9. AMENDMENT OR MODIFICATION. No modification, amendment or waiver of this Agreement
shall be effective unless in writing and either signed or electronically accepted by the party against
whom the amendment, modification or waiver is to be asserted.
10. WAIVER. The failure of either Party at any time to require performance by the other Party of
any obligation hereunder will in no way affect the full right to require such performance at any time
thereafter. The waiver by either Party of a breach of any provision hereof will not constitute a waiver of
the provision itself. The failure of either Party to exercise any of its rights provided in this Agreement
will not constitute a waiver of such rights. No waiver will be effective unless in writing and signed by an
authorized representative of the Party against whom such waiver is sought to be enforced. Any such
waiver will be effective only with respect to the specific instance and for the specific purpose given.

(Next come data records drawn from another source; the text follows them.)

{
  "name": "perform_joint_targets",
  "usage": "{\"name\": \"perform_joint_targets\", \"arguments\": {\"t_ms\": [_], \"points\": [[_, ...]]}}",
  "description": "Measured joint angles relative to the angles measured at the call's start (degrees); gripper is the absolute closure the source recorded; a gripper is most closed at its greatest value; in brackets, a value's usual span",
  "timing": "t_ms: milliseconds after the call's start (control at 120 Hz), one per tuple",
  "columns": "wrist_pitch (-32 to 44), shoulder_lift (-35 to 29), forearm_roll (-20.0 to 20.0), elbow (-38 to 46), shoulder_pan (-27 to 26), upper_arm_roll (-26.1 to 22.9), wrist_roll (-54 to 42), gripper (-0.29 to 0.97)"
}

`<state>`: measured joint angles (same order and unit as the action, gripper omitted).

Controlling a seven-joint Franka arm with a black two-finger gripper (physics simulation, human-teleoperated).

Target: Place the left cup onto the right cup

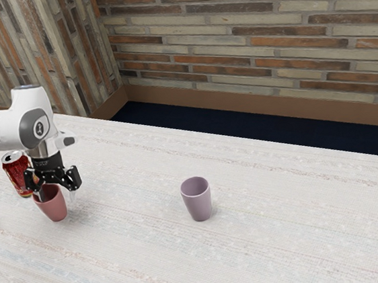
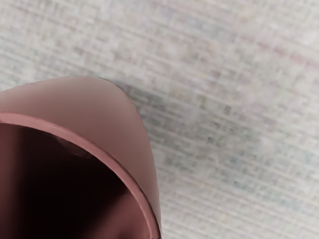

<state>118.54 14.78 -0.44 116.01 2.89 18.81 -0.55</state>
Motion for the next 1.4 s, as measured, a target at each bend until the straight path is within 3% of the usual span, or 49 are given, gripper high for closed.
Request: {"name": "perform_joint_targets", "arguments": {"t_ms": [217, 408, 700, 900, 1208, 1400], "points": [[0.2, 0.2, 0.1, 0.0, -0.4, 0.0, -0.2, 0.5], [0.2, 0.2, 0.8, -0.1, -0.5, 0.1, -0.4, 0.7], [-3.0, -1.5, 7.0, -6.4, -1.5, 0.3, -0.5, 0.77], [-5.7, -1.6, 8.6, -10.4, -3.2, -0.1, -0.6, 0.78], [-12.3, 5.7, 7.8, -29.5, -4.6, -10.9, -0.6, 0.79], [-14.5, 9.3, 7.1, -34.7, -5.0, -17.3, -0.3, 0.79]]}}
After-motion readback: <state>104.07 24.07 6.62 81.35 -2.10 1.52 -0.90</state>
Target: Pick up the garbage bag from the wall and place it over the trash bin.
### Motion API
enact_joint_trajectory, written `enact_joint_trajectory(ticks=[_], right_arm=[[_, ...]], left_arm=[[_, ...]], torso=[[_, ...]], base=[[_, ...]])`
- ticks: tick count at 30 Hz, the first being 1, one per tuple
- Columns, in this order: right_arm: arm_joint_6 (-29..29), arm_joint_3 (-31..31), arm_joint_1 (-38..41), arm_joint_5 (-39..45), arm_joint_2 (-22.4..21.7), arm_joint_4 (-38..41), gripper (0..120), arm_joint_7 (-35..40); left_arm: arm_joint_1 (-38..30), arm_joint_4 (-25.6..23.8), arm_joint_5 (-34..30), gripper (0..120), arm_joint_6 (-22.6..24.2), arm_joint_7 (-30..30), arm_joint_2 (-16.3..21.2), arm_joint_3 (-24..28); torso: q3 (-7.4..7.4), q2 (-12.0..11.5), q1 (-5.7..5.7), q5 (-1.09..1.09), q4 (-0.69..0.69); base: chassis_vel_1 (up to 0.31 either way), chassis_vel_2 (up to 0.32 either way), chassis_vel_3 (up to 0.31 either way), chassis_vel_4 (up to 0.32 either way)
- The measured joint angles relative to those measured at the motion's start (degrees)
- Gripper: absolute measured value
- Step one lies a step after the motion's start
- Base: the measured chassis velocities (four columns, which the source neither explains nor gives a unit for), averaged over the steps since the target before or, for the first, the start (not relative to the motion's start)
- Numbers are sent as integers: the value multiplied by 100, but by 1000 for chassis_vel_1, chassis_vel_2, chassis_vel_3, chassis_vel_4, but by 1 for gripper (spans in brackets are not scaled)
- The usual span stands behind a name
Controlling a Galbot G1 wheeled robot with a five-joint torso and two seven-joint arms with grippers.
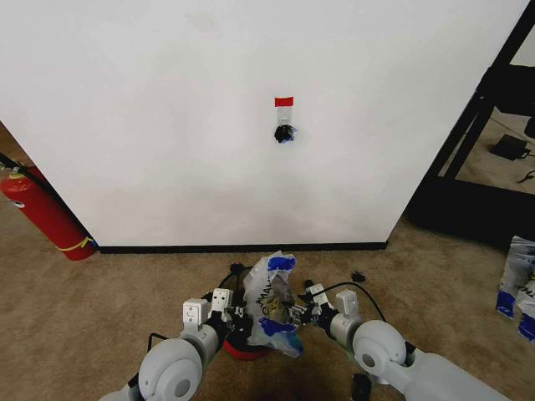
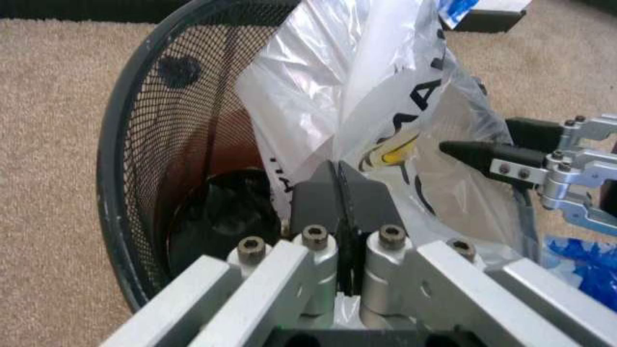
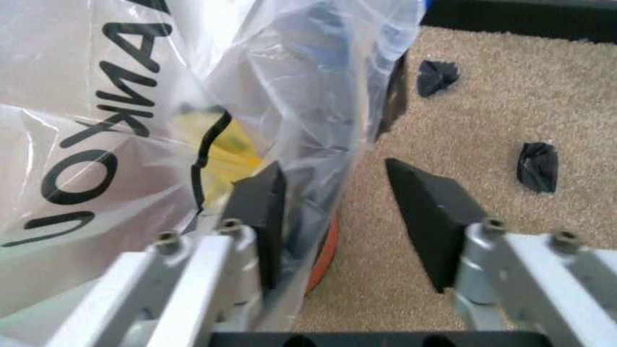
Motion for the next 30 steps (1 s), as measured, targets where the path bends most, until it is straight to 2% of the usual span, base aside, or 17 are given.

11. FORCE MAJEURE. Except with respect to payment obligations, neither CTI nor Subscriber will be
liable for failure to perform any of its obligations hereunder due to causes beyond such party's
reasonable control and occurring without its fault or negligence (a "Force Majeure Event"). A Force
Majeure Event will include, but not be limited to, fire, flood, earthquake or other natural disaster
(irrespective of such party's condition of any preparedness therefore); war, embargo; riot; strike; labor
action; any lawful order, decree, or other directive of any government authority that prohibits a party
from performing its obligations under this Agreement; material shortages; shortage of transport; and
failures of suppliers to deliver material or components in accordance with the terms of their contracts.
12. APPLICABLE LAW. This Agreement will be construed, and performance will be determined,
according to the laws of the State of California without reference to such state's principles of conflicts of
law and the state and federal courts located in Santa Clara County, California, shall have exclusive
jurisdiction over any claim arising under this Agreement.
13. WAIVER OF JURY TRIAL. Each Party hereby waives any right to jury trial in connection with any
action or litigation arising out of this Agreement.
14. SURVIVAL. Those provisions dealing with the Intellectual Property Rights of CTI, limitations of
liability and disclaimers, restrictions of warranty, Applicable Law and those other provisions which by
their nature or terms are intended to survive the termination of this Agreement will remain in full force
and effect as between the Parties hereto as contemplated hereby.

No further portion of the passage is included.